I think this doesn't get brought up enough sometimes. Sure there's a lot of resources for CFOP, but it's really just algorithms, since cross and F2L are intuitive steps which there's not that many good resources for.


----------



## Chree (Dec 6, 2016)

Loiloiloi said:


> I think this doesn't get brought up enough sometimes. Sure there's a lot of resources for CFOP, but it's really just algorithms, since cross and F2L are intuitive steps which there's not that many good resources for.



There are plenty of great resources for getting beyond Intuitive F2L. Just to name a few:
- Algdb.net has just way too many helpful algorithms, it's really a problem.
- Chris Olson's Alg of the Week is frequently showcasing F2L cases, and contrasts them with conventional solutions.
- Also Collin Burns, Westonian, CBC, and Feliks all have F2L tips videos that are incredibly helpful. And they're not just alg heavy, but technique driven.
- Last Slot subsets, which are arguably part of F2L: WVLS, VHLS, ZBLS, VLS/HLS/OLS. All in the speedsolving wiki or linked somewhere in a searchable thread.

For Cross, on the other hand, I agree with you. It's assumed to be such a simple step that I think not enough has been said about how complex it can be.


----------



## Loiloiloi (Dec 7, 2016)

Chree said:


> There are plenty of great resources for getting beyond Intuitive F2L. Just to name a few:
> - Algdb.net has just way too many helpful algorithms, it's really a problem.
> - Chris Olson's Alg of the Week is frequently showcasing F2L cases, and contrasts them with conventional solutions.
> - Also Collin Burns, Westonian, CBC, and Feliks all have F2L tips videos that are incredibly helpful. And they're not just alg heavy, but technique driven.
> ...


In response to the first two, those are both algorithm resources, which I already stated there are plenty of. For the second 2, those are both difficult for a beginner or maybe even intermediate cuber to use in practice. But you do make a good point, f2l subsets didn't come to mind when I made my original post.


----------



## CornerCutter (Dec 7, 2016)

I think the best method depends on the person.
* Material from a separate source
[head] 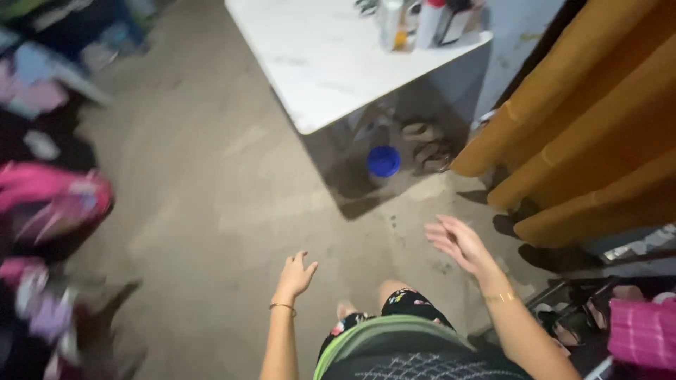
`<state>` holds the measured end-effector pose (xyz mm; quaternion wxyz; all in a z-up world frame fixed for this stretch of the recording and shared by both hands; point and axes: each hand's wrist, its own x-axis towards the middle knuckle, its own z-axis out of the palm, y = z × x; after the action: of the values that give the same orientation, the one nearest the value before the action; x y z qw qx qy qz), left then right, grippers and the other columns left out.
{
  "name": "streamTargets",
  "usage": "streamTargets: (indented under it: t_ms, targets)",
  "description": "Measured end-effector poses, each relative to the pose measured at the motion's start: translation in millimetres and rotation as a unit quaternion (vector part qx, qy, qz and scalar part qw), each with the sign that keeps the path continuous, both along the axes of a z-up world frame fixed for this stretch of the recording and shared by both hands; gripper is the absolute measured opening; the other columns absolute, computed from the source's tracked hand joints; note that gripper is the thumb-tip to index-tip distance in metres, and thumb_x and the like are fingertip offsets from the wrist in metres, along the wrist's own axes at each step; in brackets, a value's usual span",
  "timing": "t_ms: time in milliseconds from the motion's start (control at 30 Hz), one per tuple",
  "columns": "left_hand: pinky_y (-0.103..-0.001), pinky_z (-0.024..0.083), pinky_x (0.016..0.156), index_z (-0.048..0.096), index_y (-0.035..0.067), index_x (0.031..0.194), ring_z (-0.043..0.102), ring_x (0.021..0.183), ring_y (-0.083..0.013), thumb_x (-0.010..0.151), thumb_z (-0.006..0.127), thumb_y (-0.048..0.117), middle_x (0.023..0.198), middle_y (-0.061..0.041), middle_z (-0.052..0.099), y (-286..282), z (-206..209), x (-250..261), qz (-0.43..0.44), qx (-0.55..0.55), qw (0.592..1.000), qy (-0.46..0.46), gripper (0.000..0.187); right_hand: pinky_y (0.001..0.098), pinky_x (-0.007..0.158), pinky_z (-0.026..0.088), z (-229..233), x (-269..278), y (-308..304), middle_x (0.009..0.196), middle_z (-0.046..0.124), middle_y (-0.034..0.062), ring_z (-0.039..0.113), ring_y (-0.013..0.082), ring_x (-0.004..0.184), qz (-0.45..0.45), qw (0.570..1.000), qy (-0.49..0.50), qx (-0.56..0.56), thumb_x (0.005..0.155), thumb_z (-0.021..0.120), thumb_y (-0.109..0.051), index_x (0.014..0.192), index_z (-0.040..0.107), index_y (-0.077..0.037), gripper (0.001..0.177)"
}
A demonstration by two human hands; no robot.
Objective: Organizing various household items including medicine, brushes, and boxes between different surfaces and shelves.
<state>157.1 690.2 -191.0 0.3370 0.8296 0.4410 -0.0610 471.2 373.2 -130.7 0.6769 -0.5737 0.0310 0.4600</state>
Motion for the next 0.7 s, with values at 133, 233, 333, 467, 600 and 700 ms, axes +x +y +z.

But of course I think CFOP is better.


----------



## FiWiFaKi (Dec 7, 2016)

Wow, I didn't expect so many replies so quickly, I'll try to reply to everyone one by one if I have anything meaningful to say:

@mark49152 I agree with you that not all factors are easily quantified, but it seems like not much of an attempt has even been made. You know, to compare at which point the tradeoff becomes no longer worth it... For example a 1LLL is an obvious case of recognition and recall times being too long, and not worth it, and that is pretty clear. When we compare two different methods, like say OLL + PLL versus CLL + ELL, it becomes tougher, so creating some empirical formula... #of algs versus inspection time... Empirical formulas of say Speed = b*e^(c*time)... I know that this starts as really rudimentary, but it's to build a framework for analyzing this in the future.

It is my opinion that we need better data structures to be able to digest all the data in order to understand the methods more clearly. Right now when I go on the wiki into the 3x3x3 last layer substeps, there's 30 different pages, all very disconnected, each requiring a paragraph to read before you know what exactly it does.

*So yesterday I was bored, and I created what I'll call SALL Notation (Simplified Ambrus Last Layer Notation):*

Each LL algorithm is displayed using (a,b,c,d);(e,f,g,h)
a = EO, e = preserved EO
b = CO, f = preserved CO
c = CP, g = preserved CP
d = EP, h = preserved EP

a -> d chosen in order of classic 4LLL with 2look OLL and 2look PLL to help people remember.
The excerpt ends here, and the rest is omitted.